Earlier this week, Gov. Andrew Cuomo stood at a podium with Rep. Nancy Pelosi, D-Calif., to announce the state Democratic Party’s intention to target Rep. Tom Reed, R-Corning, and seven other Republican members of Congress from New York state in the 2018 election.

According to a Buffalo News report on the rally, Cuomo said, “These are not moderate, responsible public officials. These are political pawns to the ultraconservative puppet masters in Washington.” Of course, Pelosi and Cuomo want to replace those political pawns with a new set of liberal pawns run by Pelosi in Washington — the same representative who infamously said Congress had to pass the Affordable Care Act in order to find out what was in the bill.

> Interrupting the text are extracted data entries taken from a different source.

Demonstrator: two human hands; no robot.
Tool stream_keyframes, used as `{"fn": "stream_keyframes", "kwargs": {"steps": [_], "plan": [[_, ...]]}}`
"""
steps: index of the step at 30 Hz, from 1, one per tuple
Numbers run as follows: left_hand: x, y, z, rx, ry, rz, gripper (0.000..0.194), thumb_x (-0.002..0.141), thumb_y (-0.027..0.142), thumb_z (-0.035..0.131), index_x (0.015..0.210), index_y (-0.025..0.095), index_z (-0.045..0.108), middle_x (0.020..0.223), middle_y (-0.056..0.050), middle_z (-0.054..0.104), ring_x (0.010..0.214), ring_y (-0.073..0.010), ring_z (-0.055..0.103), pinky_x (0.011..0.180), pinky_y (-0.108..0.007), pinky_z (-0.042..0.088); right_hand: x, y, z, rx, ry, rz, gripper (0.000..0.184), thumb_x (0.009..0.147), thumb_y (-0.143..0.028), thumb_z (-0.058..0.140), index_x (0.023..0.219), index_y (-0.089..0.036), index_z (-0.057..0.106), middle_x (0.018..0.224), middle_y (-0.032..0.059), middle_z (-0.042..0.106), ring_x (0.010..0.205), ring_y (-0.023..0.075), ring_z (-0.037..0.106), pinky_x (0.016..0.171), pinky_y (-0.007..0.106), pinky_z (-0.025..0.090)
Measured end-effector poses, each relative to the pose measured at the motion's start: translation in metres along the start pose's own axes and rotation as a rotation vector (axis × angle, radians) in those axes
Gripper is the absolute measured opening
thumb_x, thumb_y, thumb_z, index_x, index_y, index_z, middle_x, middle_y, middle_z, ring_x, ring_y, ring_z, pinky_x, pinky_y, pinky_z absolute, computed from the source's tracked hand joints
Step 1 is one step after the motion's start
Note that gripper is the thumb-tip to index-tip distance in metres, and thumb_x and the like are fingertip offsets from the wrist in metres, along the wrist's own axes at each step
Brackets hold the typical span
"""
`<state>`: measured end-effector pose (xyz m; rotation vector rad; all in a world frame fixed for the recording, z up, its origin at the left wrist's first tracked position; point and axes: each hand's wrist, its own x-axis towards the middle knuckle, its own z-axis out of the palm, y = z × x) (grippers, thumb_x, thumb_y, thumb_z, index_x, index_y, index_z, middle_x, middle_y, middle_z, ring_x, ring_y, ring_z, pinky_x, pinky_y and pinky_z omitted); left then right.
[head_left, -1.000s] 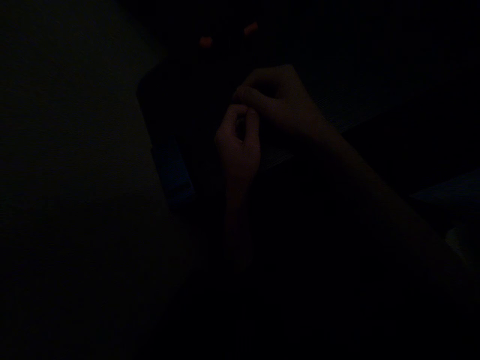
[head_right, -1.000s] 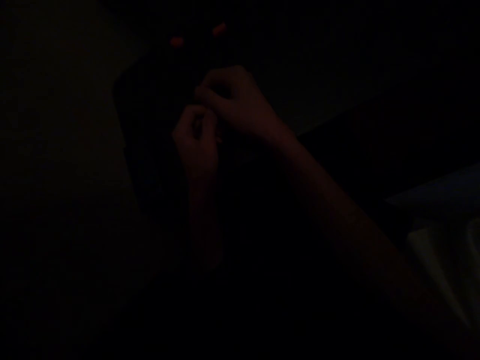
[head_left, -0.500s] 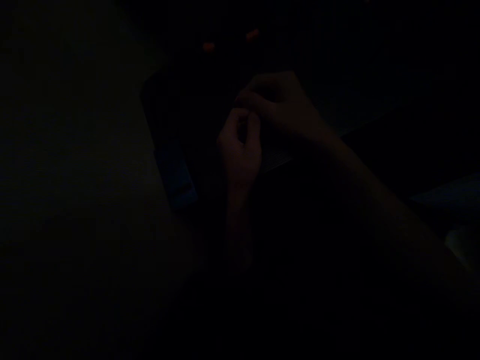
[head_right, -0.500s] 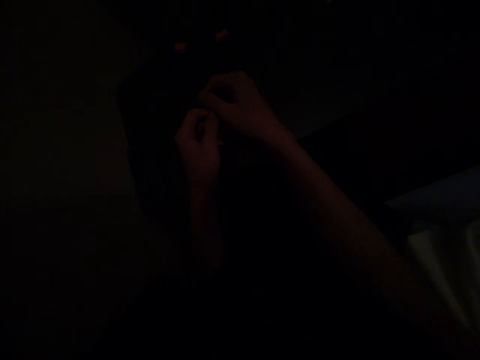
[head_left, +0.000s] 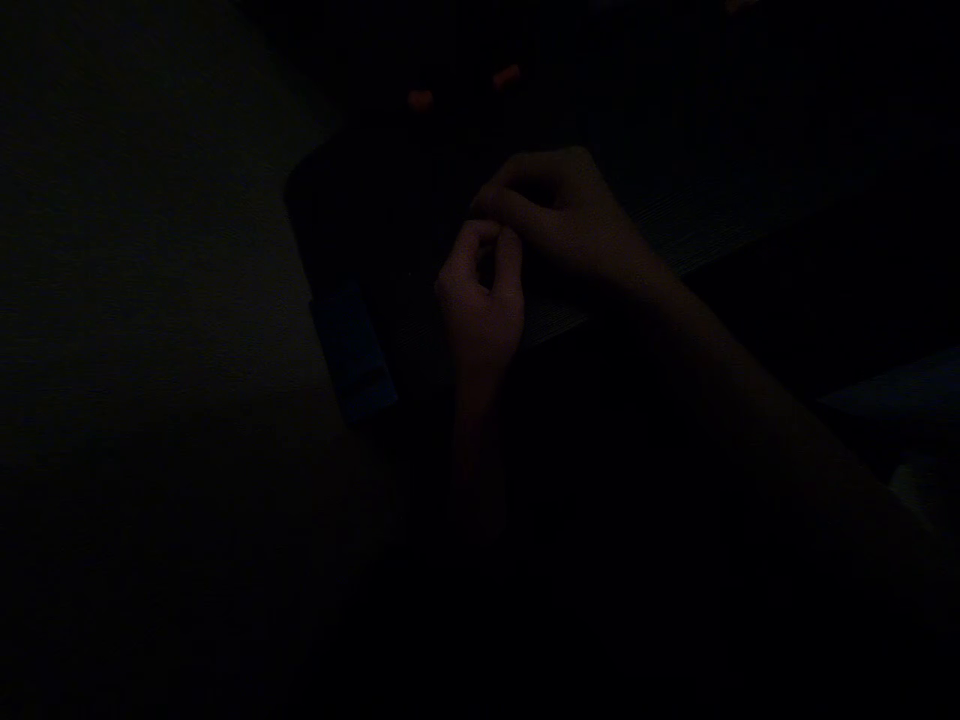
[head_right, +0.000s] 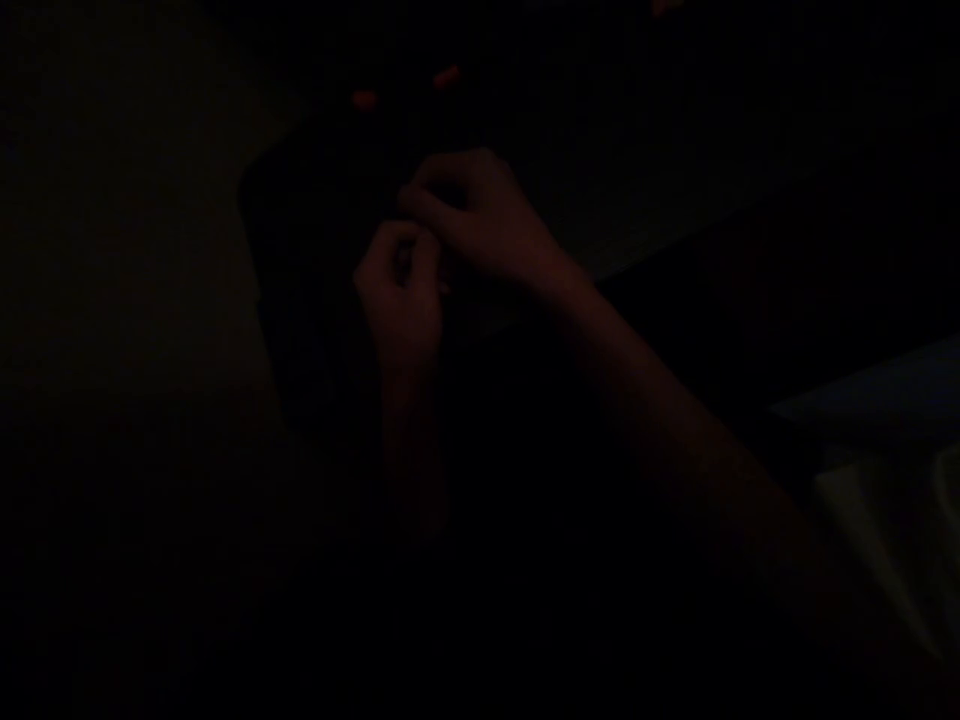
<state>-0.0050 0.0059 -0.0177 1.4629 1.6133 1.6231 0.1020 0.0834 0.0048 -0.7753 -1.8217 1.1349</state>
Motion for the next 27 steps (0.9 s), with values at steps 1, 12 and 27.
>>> {"fn": "stream_keyframes", "kwargs": {"steps": [1, 12, 27], "plan": [[-0.0001, 0.0003, 0.0, 0.0, -0.001, 0.006, 0.027, 0.098, 0.047, 0.062, 0.08, 0.027, 0.059, 0.076, 0.0, 0.065, 0.075, -0.0189, 0.064, 0.066, -0.034, 0.05, 0.0, -0.0004, -0.0002, 0.001, 0.0, 0.004, 0.02, 0.092, -0.03, 0.061, 0.075, -0.031, 0.072, 0.086, -0.0017, 0.076, 0.089, 0.0257, 0.068, 0.08, 0.038, 0.049], [-0.0003, -0.0012, -0.0003, 0.081, -0.007, 0.0, 0.024, 0.1, 0.043, 0.059, 0.082, 0.027, 0.058, 0.076, 0.0, 0.065, 0.073, -0.0188, 0.065, 0.061, -0.031, 0.05, 0.0002, -0.0002, -0.0003, -0.019, -0.008, -0.003, 0.021, 0.094, -0.03, 0.058, 0.078, -0.03, 0.071, 0.088, -0.0014, 0.076, 0.092, 0.0257, 0.069, 0.081, 0.039, 0.051], [0.0, -0.0002, -0.0009, 0.065, -0.015, -0.034, 0.022, 0.099, 0.041, 0.061, 0.082, 0.027, 0.06, 0.078, 0.0, 0.067, 0.077, -0.0194, 0.065, 0.063, -0.031, 0.052, -0.002, -0.0032, -0.0005, -0.017, -0.006, 0.003, 0.021, 0.093, -0.031, 0.059, 0.078, -0.032, 0.073, 0.091, -0.0014, 0.076, 0.094, 0.0271, 0.07, 0.084, 0.04, 0.051]]}}
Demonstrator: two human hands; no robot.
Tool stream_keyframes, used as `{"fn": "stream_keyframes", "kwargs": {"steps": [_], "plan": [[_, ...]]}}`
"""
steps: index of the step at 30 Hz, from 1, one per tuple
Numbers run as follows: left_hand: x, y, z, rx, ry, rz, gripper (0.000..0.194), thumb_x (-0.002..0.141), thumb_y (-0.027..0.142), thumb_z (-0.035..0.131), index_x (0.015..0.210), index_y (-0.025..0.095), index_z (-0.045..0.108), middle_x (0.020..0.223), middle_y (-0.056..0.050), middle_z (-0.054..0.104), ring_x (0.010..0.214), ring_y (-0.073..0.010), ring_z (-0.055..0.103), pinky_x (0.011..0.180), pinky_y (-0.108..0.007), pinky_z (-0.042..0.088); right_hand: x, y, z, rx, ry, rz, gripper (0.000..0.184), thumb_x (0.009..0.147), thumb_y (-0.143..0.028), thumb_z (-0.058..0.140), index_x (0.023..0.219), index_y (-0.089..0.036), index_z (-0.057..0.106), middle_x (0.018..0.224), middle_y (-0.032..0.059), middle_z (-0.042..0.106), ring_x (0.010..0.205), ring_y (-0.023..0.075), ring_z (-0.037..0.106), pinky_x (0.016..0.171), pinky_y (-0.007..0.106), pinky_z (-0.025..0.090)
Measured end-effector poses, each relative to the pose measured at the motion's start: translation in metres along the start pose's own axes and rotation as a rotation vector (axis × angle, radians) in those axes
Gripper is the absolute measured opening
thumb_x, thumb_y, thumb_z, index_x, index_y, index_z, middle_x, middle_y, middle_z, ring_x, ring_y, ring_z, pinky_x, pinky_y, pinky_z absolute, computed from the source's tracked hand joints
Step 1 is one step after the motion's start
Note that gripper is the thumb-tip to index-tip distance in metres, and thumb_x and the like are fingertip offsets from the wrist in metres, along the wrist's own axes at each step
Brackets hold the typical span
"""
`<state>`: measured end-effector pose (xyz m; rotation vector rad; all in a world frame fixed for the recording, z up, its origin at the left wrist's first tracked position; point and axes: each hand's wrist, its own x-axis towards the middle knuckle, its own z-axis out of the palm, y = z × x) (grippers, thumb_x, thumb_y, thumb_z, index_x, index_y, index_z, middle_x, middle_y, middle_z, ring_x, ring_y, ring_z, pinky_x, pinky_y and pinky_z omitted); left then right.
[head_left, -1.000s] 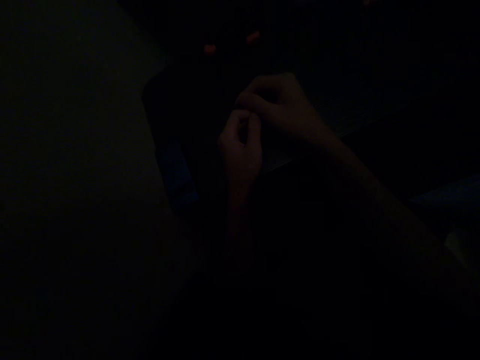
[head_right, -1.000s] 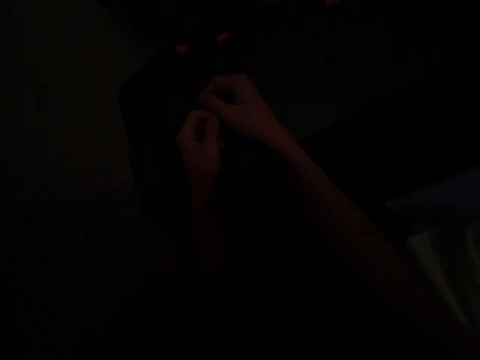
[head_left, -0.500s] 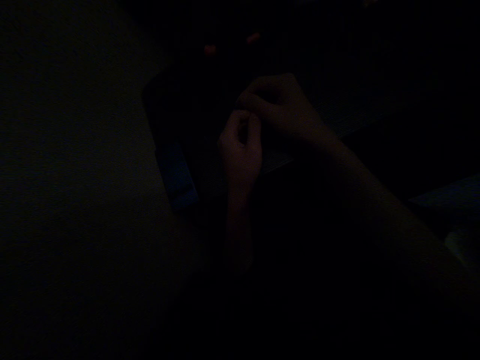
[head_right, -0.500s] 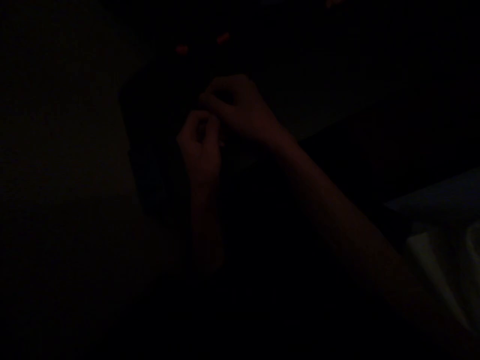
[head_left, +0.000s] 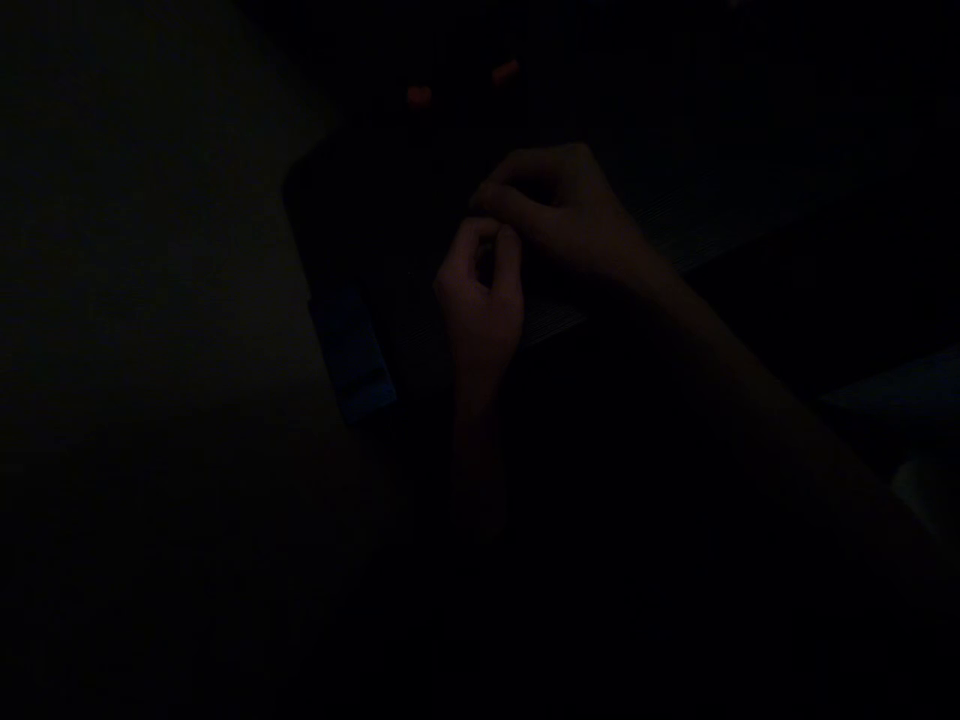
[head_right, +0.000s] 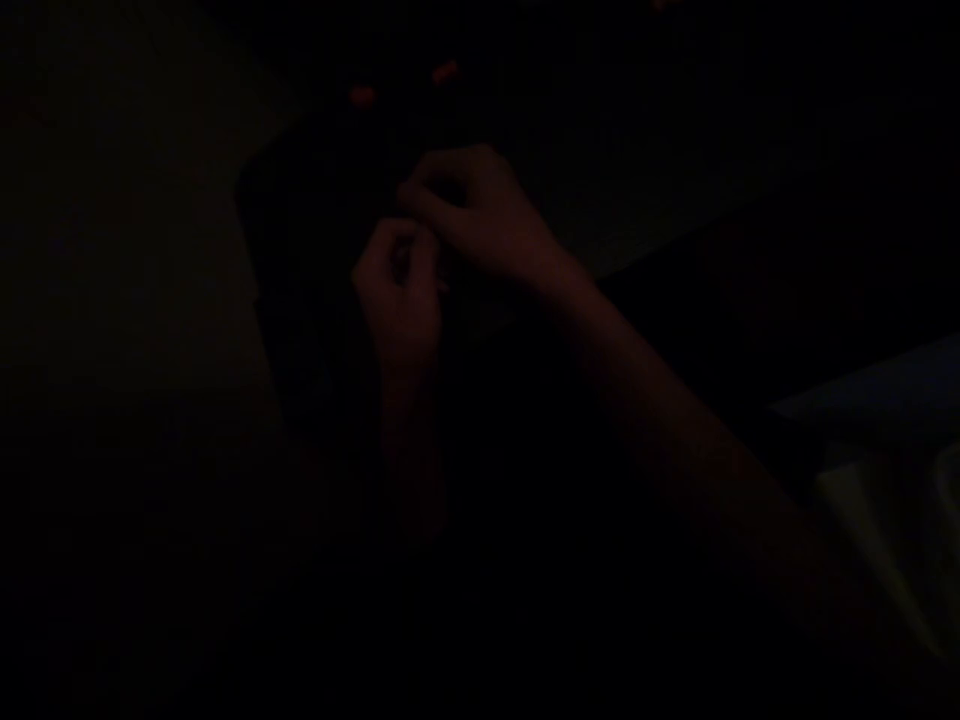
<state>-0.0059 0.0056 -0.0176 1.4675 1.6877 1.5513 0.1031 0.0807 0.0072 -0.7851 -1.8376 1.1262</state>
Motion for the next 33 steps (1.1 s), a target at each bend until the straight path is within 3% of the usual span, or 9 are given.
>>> {"fn": "stream_keyframes", "kwargs": {"steps": [14, 24, 33], "plan": [[0.0003, -0.0016, -0.0001, -0.015, -0.004, 0.036, 0.028, 0.099, 0.049, 0.06, 0.082, 0.027, 0.058, 0.076, 0.0, 0.064, 0.074, -0.0183, 0.063, 0.063, -0.031, 0.049, 0.0026, 0.0025, 0.0004, -0.014, 0.005, 0.003, 0.019, 0.091, -0.03, 0.059, 0.076, -0.032, 0.071, 0.088, -0.0011, 0.076, 0.091, 0.0272, 0.069, 0.08, 0.039, 0.05], [0.0013, -0.0044, 0.0005, -0.077, -0.001, 0.095, 0.044, 0.091, 0.069, 0.057, 0.081, 0.027, 0.059, 0.072, 0.001, 0.061, 0.067, -0.0166, 0.059, 0.058, -0.032, 0.047, 0.0044, 0.0033, 0.0011, 0.024, 0.024, -0.005, 0.019, 0.087, -0.03, 0.062, 0.071, -0.034, 0.071, 0.083, -0.0015, 0.076, 0.088, 0.0276, 0.069, 0.075, 0.039, 0.046], [0.0013, -0.0068, 0.0008, 0.017, -0.021, 0.068, 0.041, 0.098, 0.062, 0.052, 0.086, 0.024, 0.057, 0.077, 0.0, 0.061, 0.078, -0.0179, 0.065, 0.066, -0.029, 0.051, 0.0026, -0.0005, 0.0017, 0.008, 0.032, 0.025, 0.02, 0.087, -0.029, 0.062, 0.069, -0.032, 0.069, 0.082, -0.0006, 0.074, 0.086, 0.0257, 0.067, 0.075, 0.037, 0.046]]}}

By at least one measure, however, Cuomo and Pelosi are dead wrong about at least three of the Republican Congress members they are targeting. The Lugar Center, led by former U.S. Sen. Richard Lugar, and the McCourt School of Public Policy at Georgetown University, recently released a bipartisanship ranking of the 114th Congress (2015-16) that indicates the degree to which Senators and Representatives work across party lines. Reed is ranked 32nd among the 515 members of Congress in bipartisanship while Rep. Elise Stefanik, R-Willsboro, was ranked 31st and Rep. Lee Zeldin, R-Shirley, was ranked 45th. By that measure, Reed, Stefanik and Zeldin are more than willing to work with Democrats in Washington, D.C., and Democrats apparently find the three representatives easy to work with as well.

Cuomo and Pelosi are well within their right to fight to defeat the eight Republicans they targeted this week, but we hope voters recognize what Cuomo and Pelosi are peddling by targeting Reed, Stefanik and Zeldin is more gridlock and partisanship in Washington, D.C.